Suonare era sempre stata una mia passione, sin da piccolo. Prima di cominciare le scuole, già sapevo suonare la chitarra e il pianoforte e mi piaceva molto anche suonare la batteria. Ero una piccola peste, quante ne avranno dette i miei vicini quando a due anni suonavo la mia piccola batteria che la mamma mi aveva regalato per il compleanno.. A scuola avevo imparato a suonare anche la tromba, per cui sapevo suonare bene la chitarra, il pianoforte, la batteria e la tromba. Insomma, ero una band musica: prendi quattro e paghi uno. Ma più di tutto, amavo scrivere. Scrivere era la mia passione, scrivere era il miglior modo che avevo per sfogarmi e sentirmi bene, libero. Scrivevo canzoni, poesie. Ne avevo scritte tante pensando alle mie ex. Erano dei veri e propri capolavori da sbatterglieli in faccia.
Dopo aver pranzato, aiutai Rosalie e pulire e lavare ciò che avevamo sporcato: era una mia abitudine farlo con la mamma, mi piaceva essere servizievole. Mi faceva sentire parte integrante della famiglia, ero soddisfatto di sapere che il mio operato era stato utile a qualcuno.

-Rosalie, tesoro, hai finito?- Joseph fece capolino in cucina con sua figlia avvinghiata al corpo. Hei, Anastasia. Solo con me devi stare. Pensai. -Justin?- suo padre mi guardò abbastanza stranito, non appena notò che stavo aiutando sua moglie in cucina.
-Si?- chiesi, poggiando lo strofinaccio bagnato sul davanzale della finestra per farlo asciugare.
-Non ti facevo casalingo- esordì, guardandomi -Ma ammetto che è un punto a tuo favore-

Mi sentii soddisfatto, davvero soddisfatto. La mia intenzione era fare buona impressione, volevo che i genitori di Anastasia si fidassero di me così come volevo che Anastasia si fidasse di me. Sapere che ci stavo riuscendo, mi dava una soddisfazione assurda. Dopo aver finito di mettere a posto la cucina, sentii le braccia di Anastasia stringere il mio braccio. Le diedi un dolce bacio sulla fronte prima di salire di sopra con i suoi genitori.

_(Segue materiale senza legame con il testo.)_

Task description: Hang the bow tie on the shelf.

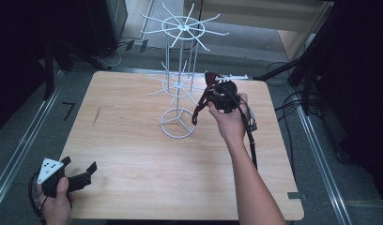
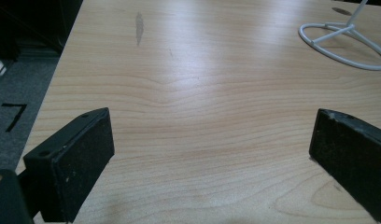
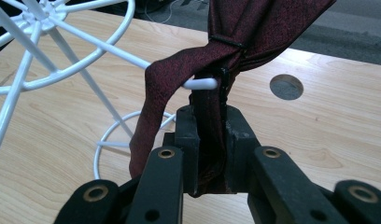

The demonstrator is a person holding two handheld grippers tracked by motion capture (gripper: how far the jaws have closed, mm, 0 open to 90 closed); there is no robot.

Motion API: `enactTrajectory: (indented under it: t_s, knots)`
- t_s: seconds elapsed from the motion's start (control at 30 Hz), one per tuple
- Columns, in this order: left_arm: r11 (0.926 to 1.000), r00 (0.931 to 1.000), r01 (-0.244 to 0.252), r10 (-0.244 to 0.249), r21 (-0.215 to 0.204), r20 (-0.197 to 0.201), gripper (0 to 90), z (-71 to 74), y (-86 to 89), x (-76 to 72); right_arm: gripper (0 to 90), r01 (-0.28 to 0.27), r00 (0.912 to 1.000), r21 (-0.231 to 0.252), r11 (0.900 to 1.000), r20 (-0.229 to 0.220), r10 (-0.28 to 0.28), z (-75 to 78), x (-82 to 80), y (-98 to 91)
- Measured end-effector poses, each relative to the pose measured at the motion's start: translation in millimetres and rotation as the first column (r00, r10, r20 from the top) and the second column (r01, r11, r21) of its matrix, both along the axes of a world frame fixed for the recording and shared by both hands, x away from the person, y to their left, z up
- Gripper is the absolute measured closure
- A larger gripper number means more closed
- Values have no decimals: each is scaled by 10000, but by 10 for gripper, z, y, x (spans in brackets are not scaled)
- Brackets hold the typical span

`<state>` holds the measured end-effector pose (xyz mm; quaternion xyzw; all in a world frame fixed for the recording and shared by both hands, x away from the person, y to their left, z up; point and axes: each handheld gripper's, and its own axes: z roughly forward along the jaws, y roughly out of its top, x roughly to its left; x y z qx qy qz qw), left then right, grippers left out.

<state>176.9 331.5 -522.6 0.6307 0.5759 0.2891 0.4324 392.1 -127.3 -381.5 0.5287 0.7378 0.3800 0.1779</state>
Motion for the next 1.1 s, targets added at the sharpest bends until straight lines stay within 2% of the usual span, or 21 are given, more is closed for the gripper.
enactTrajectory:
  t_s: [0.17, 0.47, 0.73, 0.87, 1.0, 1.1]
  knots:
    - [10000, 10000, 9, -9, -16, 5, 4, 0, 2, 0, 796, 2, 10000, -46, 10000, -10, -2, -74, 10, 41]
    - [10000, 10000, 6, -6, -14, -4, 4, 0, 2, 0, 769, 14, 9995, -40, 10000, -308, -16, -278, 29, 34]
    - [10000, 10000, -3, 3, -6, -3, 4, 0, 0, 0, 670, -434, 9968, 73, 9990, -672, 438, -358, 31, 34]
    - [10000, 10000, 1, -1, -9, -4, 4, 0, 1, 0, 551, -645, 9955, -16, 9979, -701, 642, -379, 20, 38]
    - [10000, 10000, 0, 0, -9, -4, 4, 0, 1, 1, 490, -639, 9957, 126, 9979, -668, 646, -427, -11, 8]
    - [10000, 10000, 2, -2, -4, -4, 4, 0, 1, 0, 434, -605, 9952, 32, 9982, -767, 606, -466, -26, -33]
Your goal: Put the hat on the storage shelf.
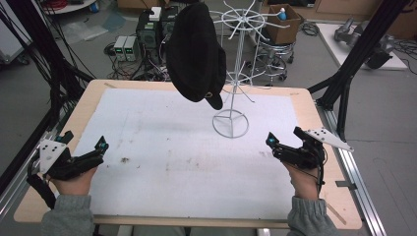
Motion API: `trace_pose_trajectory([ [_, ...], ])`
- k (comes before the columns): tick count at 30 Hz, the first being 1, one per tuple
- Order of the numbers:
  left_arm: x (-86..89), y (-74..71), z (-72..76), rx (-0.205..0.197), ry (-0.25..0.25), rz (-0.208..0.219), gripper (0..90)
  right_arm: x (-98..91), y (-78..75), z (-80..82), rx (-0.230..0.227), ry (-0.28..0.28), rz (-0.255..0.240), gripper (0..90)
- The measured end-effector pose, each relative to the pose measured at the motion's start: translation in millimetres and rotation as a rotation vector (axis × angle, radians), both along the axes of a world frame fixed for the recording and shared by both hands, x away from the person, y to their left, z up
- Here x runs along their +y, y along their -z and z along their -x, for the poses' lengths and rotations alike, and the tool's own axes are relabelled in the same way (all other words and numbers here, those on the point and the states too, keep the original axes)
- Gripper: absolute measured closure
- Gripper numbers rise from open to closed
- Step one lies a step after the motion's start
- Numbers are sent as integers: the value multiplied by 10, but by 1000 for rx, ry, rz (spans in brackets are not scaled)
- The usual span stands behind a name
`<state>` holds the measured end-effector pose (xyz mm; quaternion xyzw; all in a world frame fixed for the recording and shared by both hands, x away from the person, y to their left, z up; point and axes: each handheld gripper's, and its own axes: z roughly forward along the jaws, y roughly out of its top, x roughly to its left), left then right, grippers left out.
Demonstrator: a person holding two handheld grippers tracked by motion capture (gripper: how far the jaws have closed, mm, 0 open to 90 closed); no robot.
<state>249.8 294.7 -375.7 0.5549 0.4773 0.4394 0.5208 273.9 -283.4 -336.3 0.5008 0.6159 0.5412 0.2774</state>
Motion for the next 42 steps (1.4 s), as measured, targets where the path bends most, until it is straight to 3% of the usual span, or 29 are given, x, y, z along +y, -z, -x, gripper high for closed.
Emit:
trace_pose_trajectory([
  [42, -29, 0, -11, 7, 17, -11, 17, 41, -2, -2, -9, -25, 11, 6],
])
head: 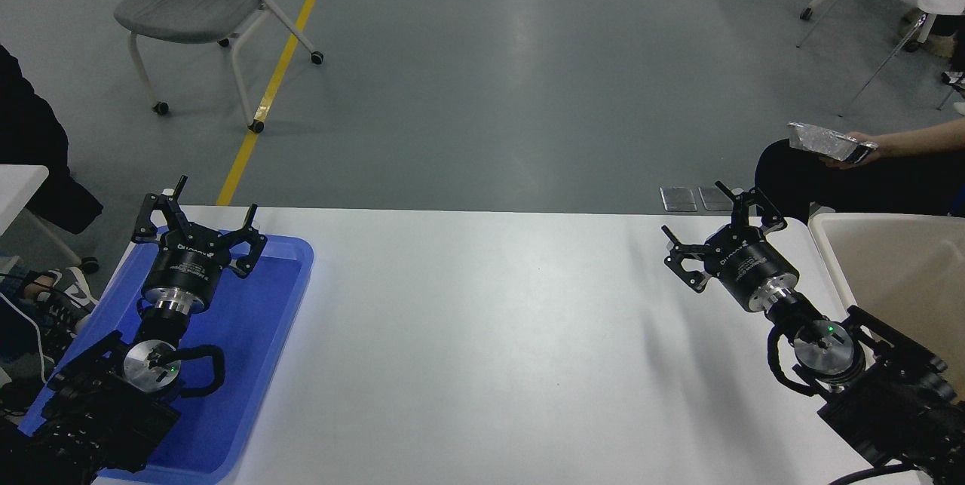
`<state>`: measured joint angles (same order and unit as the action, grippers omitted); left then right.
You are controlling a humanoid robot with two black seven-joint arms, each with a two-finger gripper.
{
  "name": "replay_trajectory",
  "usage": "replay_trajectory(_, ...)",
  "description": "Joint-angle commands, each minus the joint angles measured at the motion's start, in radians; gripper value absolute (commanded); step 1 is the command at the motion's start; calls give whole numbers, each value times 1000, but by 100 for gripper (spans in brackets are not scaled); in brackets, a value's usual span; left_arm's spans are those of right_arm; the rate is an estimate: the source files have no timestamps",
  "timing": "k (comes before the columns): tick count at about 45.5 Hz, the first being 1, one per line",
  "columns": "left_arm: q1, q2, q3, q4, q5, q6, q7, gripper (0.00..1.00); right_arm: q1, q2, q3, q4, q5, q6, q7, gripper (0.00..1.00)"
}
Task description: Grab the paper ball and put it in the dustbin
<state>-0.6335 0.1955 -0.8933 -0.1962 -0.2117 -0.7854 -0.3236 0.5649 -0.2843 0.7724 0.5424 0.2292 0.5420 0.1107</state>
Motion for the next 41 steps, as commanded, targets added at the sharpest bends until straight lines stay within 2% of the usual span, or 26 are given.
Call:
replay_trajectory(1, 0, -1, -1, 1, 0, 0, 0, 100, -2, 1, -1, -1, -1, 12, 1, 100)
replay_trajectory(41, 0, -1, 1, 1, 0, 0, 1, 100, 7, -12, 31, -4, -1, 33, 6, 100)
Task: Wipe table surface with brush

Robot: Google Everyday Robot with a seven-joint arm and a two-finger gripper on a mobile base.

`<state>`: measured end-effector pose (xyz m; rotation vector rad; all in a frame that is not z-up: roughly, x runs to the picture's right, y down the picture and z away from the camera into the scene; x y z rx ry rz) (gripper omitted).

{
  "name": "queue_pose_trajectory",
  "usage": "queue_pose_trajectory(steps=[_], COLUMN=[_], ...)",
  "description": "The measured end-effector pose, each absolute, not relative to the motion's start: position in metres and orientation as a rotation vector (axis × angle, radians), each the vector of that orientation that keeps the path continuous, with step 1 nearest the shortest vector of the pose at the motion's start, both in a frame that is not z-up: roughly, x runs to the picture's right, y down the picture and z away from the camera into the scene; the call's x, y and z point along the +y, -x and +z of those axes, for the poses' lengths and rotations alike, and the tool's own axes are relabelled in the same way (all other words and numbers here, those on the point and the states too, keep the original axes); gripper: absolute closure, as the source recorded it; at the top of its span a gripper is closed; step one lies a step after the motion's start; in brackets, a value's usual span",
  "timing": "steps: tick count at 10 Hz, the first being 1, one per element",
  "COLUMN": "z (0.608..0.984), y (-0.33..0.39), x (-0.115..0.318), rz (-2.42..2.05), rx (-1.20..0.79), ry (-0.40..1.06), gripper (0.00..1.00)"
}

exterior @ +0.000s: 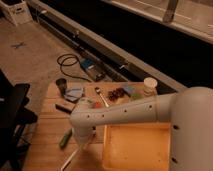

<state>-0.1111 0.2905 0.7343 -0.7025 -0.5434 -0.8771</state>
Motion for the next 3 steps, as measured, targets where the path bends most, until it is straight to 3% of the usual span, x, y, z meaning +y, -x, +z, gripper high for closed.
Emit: queue_pose_trajectory(steps=[3], z=[0.741], y=[0.094], x=[0.279], rz=[-0.861], rx=[-0.494], ry=[0.703], gripper=[1.00])
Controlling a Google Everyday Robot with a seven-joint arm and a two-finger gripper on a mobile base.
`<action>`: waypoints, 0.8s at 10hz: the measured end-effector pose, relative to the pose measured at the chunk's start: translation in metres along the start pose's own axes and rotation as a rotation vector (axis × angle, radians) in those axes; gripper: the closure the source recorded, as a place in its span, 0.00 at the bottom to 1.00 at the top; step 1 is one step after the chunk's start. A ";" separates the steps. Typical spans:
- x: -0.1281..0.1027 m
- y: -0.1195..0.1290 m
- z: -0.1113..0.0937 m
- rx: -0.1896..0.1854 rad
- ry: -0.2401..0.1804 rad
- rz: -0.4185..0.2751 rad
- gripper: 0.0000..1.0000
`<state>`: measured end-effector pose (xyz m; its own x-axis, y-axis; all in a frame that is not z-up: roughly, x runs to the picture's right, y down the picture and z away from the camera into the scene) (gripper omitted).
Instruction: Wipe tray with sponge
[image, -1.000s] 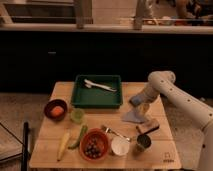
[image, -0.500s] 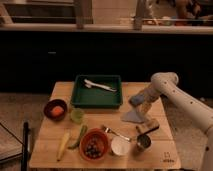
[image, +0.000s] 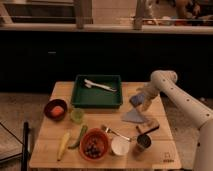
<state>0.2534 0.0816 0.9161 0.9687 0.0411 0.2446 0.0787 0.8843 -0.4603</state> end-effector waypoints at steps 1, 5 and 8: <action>0.002 -0.002 0.003 -0.009 0.001 -0.026 0.20; 0.000 -0.010 0.018 -0.044 0.000 -0.074 0.20; 0.004 -0.013 0.027 -0.056 -0.008 -0.070 0.20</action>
<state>0.2498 0.0825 0.9466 0.9585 -0.0161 0.2845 0.1595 0.8579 -0.4885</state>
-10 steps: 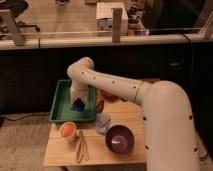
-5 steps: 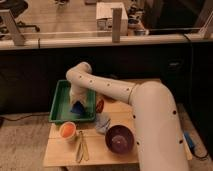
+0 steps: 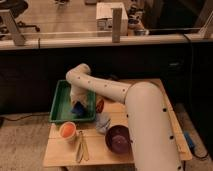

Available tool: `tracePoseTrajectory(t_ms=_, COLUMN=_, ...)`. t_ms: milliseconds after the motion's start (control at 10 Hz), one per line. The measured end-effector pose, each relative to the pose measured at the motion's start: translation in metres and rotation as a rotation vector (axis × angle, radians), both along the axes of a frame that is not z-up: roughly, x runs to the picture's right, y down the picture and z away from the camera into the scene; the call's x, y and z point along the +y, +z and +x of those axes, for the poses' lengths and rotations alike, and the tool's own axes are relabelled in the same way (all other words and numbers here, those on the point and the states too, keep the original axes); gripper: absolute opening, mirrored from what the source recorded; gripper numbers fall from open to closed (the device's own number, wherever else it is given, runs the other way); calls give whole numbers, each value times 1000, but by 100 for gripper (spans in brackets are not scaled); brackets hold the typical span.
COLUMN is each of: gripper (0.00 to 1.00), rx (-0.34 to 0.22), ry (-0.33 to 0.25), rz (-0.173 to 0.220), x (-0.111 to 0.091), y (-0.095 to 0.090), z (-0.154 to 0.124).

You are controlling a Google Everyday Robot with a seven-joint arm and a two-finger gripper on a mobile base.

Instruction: Wipe tray with sponge

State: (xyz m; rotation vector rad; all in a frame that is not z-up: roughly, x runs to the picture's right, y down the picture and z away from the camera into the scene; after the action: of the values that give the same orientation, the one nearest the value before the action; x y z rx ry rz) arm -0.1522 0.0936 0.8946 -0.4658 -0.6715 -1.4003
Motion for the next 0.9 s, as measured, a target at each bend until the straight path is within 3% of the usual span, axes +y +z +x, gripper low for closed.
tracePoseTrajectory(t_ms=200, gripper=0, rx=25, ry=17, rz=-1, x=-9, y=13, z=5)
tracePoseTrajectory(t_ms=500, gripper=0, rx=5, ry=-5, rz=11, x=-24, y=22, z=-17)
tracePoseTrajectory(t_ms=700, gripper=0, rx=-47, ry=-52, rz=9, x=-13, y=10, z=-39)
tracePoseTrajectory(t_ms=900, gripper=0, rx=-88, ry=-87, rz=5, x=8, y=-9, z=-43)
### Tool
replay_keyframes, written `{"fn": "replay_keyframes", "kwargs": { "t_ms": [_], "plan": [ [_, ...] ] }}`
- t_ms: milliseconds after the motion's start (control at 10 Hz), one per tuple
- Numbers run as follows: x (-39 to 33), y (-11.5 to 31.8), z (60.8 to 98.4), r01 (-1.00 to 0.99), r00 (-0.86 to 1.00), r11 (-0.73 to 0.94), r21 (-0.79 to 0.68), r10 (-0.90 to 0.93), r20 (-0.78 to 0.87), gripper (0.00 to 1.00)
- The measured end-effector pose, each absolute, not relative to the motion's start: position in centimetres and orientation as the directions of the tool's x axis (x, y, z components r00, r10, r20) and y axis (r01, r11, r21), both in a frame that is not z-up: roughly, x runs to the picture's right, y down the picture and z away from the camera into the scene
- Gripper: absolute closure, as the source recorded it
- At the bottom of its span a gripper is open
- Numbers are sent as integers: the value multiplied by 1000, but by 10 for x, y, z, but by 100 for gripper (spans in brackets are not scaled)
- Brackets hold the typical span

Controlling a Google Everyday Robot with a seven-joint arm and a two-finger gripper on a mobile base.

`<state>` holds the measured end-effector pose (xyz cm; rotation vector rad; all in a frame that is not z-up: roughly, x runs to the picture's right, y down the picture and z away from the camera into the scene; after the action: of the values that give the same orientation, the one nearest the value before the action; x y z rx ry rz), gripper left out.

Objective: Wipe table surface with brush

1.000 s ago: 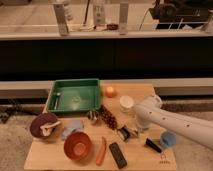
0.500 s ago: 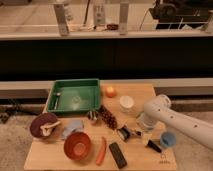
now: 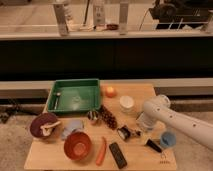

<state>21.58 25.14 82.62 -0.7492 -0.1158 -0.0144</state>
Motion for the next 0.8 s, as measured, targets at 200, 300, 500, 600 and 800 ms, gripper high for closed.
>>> {"fn": "replay_keyframes", "kwargs": {
  "t_ms": [200, 300, 500, 600, 800],
  "plan": [
    [214, 249, 828, 43, 997, 737, -675, 16, 82, 65],
    [214, 249, 827, 42, 997, 737, -675, 18, 81, 70],
    [214, 250, 827, 44, 996, 735, -677, 16, 82, 78],
    [214, 251, 827, 44, 997, 733, -679, 16, 82, 78],
    [211, 249, 822, 57, 997, 744, -665, -4, 82, 78]
  ]
}}
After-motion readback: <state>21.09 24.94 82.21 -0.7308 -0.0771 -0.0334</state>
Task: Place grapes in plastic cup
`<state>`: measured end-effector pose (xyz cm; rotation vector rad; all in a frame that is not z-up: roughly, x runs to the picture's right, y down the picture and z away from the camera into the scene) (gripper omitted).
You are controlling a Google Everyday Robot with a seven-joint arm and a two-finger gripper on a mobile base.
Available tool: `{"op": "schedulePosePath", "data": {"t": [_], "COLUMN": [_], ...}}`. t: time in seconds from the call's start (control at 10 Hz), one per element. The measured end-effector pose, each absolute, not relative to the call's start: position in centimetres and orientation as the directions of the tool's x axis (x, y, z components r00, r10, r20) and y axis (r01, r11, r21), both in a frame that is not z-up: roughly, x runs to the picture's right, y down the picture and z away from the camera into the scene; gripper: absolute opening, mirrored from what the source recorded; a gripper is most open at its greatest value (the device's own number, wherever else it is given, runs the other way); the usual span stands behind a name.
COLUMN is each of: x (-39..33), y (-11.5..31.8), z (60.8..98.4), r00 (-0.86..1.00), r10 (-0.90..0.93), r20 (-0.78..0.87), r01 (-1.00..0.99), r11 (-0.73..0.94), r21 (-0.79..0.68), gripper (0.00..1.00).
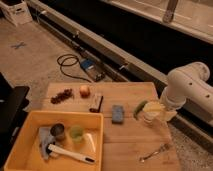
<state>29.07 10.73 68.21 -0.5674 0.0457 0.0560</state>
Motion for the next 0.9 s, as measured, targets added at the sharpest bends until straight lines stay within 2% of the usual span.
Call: {"op": "schedulePosePath", "data": {"t": [0.9], "x": [29.01], "y": [10.3], "z": [68.33], "r00": [0.998], "r10": [0.036], "r20": [-0.048], "r01": [-0.056], "r11": [0.844], "r21": [-0.533], "gripper": [0.65]}}
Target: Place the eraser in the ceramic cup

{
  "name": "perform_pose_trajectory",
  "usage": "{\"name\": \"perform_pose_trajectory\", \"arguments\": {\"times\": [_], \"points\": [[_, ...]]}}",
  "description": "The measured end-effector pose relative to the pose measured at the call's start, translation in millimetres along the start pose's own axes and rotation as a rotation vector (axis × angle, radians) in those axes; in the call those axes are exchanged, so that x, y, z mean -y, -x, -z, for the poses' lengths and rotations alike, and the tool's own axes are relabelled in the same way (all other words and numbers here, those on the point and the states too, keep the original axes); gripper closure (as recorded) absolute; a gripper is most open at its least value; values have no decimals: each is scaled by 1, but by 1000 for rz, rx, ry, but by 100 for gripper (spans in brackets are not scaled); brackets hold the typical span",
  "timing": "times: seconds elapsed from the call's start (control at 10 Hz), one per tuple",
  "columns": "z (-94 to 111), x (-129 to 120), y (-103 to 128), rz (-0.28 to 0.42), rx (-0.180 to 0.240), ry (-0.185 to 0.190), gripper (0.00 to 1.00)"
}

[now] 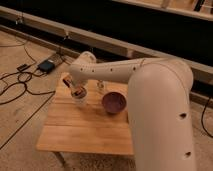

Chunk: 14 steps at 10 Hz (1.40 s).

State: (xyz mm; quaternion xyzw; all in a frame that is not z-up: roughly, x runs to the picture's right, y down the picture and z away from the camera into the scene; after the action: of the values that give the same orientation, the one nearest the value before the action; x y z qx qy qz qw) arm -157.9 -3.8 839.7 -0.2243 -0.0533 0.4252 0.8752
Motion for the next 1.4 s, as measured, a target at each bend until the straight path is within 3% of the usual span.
{"name": "perform_pose_trajectory", "arguments": {"times": [0.3,0.5,0.7,0.9,1.1,1.4], "points": [[19,2,1,-19,3,32,100],[37,7,-1,-4,-10,14,100],[54,15,-8,56,-60,-62,100],[73,26,-13,130,-119,-184,100],[84,26,-10,197,-153,-279,100],[91,19,-10,300,-216,-376,100]]}}
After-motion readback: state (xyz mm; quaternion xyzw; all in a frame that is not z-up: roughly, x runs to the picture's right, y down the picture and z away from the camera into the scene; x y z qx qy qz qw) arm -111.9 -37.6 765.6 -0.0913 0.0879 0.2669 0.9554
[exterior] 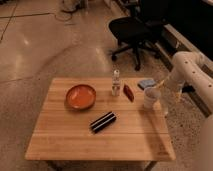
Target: Place the ceramic cup in the ceramic bowl
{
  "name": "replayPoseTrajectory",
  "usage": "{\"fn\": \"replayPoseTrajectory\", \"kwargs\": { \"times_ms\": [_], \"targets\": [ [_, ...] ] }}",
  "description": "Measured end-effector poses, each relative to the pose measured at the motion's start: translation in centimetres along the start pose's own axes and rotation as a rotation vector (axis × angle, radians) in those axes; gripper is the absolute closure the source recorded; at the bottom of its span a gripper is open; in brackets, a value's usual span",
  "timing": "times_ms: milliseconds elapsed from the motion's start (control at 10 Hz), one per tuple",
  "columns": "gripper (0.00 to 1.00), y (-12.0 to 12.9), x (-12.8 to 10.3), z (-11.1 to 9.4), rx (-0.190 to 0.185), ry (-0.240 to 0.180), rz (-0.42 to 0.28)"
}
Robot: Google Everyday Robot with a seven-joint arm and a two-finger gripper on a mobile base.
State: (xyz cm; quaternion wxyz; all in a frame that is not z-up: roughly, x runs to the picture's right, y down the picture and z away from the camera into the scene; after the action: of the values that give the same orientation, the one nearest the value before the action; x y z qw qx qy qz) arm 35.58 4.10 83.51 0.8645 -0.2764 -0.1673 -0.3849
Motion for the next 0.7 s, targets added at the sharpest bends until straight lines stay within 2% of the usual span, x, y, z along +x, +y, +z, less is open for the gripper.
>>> {"fn": "replayPoseTrajectory", "kwargs": {
  "times_ms": [400,700],
  "targets": [
    [0.2,-0.2,-0.2,1.5,0.014,-0.013,-0.038],
    [0.2,0.1,-0.4,2.8,-0.002,-0.024,-0.064]
  ]
}}
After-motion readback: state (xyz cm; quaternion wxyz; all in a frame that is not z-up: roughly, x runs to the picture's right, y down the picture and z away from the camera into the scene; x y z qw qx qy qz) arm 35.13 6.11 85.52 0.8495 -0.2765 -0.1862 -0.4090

Entrammo in una stanza abbastanza grande, dove c'era un grande pianoforte, era nero e sembrava simile a quello che avevo a casa. Guardandomi intorno, il pianoforte stonava in po': chi metterebbe un pianoforte in una camera insieme ad un biliardo, una tv a 50'', un divano, una play station e un calcio balilla? Ma, be'.. la stranezza, infondo, piace un po' a tutti. Anche a me.
Mentre i genitori di Anastasia andarono a sedersi sul divano, lasciai che quella creatura meravigliosa si sedesse al mio fianco. La sua presenza mi metteva sicurezza.

-Cosa ci fai sentire?- mi chiese suo padre.
-Qualche anno fa, sono stato lasciato dalla mia fidanzata poco prima del nostro matrimonio. Dopo quel momento, la mia vita ha subito un cambiamento tale da diventare monotona, senza uno scopo. Avevo completamente perso la voglia di vivere. Poi un giorno mi misi a riflettere e pensai che per essere qui ed essere vivo, allora ho uno scopo. Così mi sono reso conto che la vita va vissuta. A causa dell'errore di una persona mi sono lasciato abbattere troppo, ma ciò non significa che dobbiamo arrenderci. La vita dev'essere vissuta per cui.. adesso vi farò ascoltare Life is Worth Living- finii la mia non troppo breve introduzione, cominciando a suonare.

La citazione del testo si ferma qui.